Task details: Your answer is the lines below, exactly, from the one that contains "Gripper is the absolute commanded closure" through the one that contains "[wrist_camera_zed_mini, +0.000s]", both included.

[Records drawn from a dataset]
▼

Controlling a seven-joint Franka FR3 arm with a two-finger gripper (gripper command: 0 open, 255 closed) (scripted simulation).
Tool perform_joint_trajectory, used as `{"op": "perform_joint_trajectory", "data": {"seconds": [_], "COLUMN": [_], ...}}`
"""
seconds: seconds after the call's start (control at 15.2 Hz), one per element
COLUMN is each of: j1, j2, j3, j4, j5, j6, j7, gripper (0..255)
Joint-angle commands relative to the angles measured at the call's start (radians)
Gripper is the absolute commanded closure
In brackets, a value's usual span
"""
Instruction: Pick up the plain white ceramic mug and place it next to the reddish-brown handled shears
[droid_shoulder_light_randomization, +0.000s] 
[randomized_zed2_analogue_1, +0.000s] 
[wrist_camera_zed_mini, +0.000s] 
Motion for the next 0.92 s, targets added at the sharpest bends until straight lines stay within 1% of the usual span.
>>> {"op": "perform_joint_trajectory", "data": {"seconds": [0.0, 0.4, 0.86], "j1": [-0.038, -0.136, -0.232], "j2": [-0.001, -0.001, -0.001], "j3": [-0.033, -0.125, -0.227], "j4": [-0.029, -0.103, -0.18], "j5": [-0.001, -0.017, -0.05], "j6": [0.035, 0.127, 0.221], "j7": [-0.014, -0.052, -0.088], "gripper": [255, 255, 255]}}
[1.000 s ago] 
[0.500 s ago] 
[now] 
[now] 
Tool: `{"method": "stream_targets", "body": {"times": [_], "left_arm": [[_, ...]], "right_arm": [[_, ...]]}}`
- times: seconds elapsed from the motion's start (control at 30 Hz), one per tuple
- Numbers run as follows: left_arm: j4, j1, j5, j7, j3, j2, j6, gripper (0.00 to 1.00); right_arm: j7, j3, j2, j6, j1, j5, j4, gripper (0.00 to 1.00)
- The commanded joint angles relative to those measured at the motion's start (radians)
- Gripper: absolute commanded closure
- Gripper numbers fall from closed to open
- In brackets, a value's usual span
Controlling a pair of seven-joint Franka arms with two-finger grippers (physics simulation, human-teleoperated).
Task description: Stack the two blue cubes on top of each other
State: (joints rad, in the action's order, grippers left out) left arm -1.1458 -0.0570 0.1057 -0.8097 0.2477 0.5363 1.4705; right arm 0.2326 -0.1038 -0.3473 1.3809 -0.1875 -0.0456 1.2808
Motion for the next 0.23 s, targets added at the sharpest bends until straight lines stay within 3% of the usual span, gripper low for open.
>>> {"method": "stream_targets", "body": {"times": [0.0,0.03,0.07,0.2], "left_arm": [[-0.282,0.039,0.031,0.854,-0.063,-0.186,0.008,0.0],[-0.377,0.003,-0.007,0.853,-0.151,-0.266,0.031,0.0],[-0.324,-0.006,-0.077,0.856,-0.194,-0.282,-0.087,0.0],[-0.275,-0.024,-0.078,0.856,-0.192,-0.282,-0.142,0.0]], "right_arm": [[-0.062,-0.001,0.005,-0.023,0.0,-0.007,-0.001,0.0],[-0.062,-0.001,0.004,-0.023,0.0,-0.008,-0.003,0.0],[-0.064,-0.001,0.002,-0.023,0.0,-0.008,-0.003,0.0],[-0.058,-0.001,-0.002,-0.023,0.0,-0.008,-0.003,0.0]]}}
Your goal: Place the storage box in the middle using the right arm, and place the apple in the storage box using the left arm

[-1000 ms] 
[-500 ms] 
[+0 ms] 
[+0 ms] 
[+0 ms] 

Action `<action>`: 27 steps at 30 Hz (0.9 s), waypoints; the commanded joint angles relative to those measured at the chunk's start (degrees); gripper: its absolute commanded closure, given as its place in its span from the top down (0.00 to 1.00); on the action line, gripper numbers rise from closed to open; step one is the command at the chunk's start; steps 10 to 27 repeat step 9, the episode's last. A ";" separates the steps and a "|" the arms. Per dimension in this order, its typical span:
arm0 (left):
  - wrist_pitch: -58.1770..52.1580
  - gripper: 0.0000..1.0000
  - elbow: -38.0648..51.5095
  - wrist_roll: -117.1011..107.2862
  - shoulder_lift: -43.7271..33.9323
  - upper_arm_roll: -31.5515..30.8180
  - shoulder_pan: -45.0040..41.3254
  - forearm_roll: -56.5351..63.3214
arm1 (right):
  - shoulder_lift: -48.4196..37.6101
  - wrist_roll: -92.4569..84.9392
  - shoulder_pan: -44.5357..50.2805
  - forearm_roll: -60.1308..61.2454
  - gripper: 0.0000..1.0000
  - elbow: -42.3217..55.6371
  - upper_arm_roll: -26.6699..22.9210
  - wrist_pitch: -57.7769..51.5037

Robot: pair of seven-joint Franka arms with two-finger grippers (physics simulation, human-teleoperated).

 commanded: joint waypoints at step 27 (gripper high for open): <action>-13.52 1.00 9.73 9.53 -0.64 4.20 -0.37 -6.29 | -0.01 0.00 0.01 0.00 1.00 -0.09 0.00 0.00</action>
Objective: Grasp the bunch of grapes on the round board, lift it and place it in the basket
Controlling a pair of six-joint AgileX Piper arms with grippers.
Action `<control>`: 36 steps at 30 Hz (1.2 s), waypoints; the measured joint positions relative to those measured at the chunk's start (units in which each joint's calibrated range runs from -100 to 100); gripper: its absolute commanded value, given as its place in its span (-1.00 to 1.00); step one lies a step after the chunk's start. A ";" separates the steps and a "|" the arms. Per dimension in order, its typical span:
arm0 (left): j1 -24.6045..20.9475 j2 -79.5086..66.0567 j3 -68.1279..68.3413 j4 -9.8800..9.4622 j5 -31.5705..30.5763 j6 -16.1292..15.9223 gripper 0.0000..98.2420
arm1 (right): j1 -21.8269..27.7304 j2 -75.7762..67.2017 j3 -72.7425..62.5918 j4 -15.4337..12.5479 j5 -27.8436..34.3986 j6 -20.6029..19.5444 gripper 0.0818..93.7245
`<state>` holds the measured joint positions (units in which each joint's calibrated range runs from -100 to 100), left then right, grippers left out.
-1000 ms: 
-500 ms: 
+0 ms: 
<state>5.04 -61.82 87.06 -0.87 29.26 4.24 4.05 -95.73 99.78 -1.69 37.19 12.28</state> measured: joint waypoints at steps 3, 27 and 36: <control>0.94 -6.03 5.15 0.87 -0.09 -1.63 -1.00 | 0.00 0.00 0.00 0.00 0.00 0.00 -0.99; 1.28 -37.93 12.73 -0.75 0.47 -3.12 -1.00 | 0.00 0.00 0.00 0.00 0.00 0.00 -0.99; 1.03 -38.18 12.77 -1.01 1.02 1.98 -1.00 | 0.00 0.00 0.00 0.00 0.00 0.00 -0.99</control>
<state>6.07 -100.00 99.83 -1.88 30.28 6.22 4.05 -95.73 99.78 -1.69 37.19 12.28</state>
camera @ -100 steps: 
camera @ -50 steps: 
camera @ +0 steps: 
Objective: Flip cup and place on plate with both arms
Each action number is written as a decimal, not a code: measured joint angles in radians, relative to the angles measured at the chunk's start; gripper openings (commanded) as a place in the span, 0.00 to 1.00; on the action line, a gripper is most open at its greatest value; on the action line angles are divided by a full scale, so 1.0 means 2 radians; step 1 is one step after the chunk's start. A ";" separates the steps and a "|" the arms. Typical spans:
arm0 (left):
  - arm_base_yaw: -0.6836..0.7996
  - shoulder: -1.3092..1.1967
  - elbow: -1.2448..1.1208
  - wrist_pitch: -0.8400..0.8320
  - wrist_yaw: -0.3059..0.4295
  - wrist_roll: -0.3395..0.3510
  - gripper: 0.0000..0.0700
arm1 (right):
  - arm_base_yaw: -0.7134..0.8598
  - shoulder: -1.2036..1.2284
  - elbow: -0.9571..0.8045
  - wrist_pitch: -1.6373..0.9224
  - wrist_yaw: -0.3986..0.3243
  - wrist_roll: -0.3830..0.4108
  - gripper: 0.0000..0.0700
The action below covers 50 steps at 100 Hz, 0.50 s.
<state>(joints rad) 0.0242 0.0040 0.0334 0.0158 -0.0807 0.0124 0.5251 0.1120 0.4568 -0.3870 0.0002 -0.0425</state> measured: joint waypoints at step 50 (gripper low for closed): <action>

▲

Solution to this problem:
Gripper is the absolute commanded closure
In brackets, a value's usual span
"""
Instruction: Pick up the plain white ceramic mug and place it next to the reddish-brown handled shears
[droid_shoulder_light_randomization, +0.000s] 
[randomized_zed2_analogue_1, +0.000s] 
[wrist_camera_zed_mini, +0.000s] 

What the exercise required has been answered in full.